▸ Your instructions
Count every line below that contains "floor", then state the total with no other output.

▸ Exercise data
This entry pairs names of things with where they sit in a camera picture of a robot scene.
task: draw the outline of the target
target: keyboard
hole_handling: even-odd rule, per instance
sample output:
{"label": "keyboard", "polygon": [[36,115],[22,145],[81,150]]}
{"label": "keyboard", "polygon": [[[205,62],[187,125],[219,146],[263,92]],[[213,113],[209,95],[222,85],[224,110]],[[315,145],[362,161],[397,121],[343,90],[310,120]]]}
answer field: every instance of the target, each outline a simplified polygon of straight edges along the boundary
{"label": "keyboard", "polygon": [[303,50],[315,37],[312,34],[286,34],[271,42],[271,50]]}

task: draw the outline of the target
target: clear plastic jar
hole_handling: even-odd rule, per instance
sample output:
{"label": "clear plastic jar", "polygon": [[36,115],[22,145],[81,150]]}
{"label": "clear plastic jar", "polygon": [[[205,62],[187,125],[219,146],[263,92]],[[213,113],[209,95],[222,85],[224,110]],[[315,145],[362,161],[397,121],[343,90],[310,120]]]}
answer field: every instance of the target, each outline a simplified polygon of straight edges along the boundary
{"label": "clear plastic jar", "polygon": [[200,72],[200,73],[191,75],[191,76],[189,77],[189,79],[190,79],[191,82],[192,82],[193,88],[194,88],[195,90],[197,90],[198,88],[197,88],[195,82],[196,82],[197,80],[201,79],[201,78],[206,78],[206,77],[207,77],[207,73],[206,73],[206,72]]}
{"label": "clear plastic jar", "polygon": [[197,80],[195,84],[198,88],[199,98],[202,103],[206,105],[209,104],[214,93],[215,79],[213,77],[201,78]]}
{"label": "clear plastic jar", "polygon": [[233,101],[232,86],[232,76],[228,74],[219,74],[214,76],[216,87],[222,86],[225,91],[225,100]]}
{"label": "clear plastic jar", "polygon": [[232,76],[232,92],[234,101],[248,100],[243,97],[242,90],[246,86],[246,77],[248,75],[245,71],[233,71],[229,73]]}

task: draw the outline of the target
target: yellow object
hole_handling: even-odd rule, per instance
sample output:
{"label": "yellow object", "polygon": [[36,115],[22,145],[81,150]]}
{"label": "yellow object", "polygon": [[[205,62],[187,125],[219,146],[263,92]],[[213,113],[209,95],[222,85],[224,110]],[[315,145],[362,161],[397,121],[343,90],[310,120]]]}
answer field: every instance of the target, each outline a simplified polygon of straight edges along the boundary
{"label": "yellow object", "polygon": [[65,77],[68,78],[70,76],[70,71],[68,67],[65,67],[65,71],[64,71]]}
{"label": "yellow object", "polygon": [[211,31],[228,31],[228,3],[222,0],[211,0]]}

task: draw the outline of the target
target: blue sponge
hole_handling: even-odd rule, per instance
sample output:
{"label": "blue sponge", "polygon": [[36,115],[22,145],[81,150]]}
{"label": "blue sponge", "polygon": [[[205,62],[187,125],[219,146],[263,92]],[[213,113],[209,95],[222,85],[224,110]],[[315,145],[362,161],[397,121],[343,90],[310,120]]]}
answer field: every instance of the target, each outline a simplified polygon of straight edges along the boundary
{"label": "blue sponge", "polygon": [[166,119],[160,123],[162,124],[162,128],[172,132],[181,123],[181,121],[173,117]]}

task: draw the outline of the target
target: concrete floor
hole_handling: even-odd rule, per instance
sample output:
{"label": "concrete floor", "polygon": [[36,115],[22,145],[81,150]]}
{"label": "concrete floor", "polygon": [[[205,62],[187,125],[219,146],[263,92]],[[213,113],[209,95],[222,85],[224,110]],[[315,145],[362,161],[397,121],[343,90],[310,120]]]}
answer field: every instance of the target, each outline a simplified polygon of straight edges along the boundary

▸ Task result
3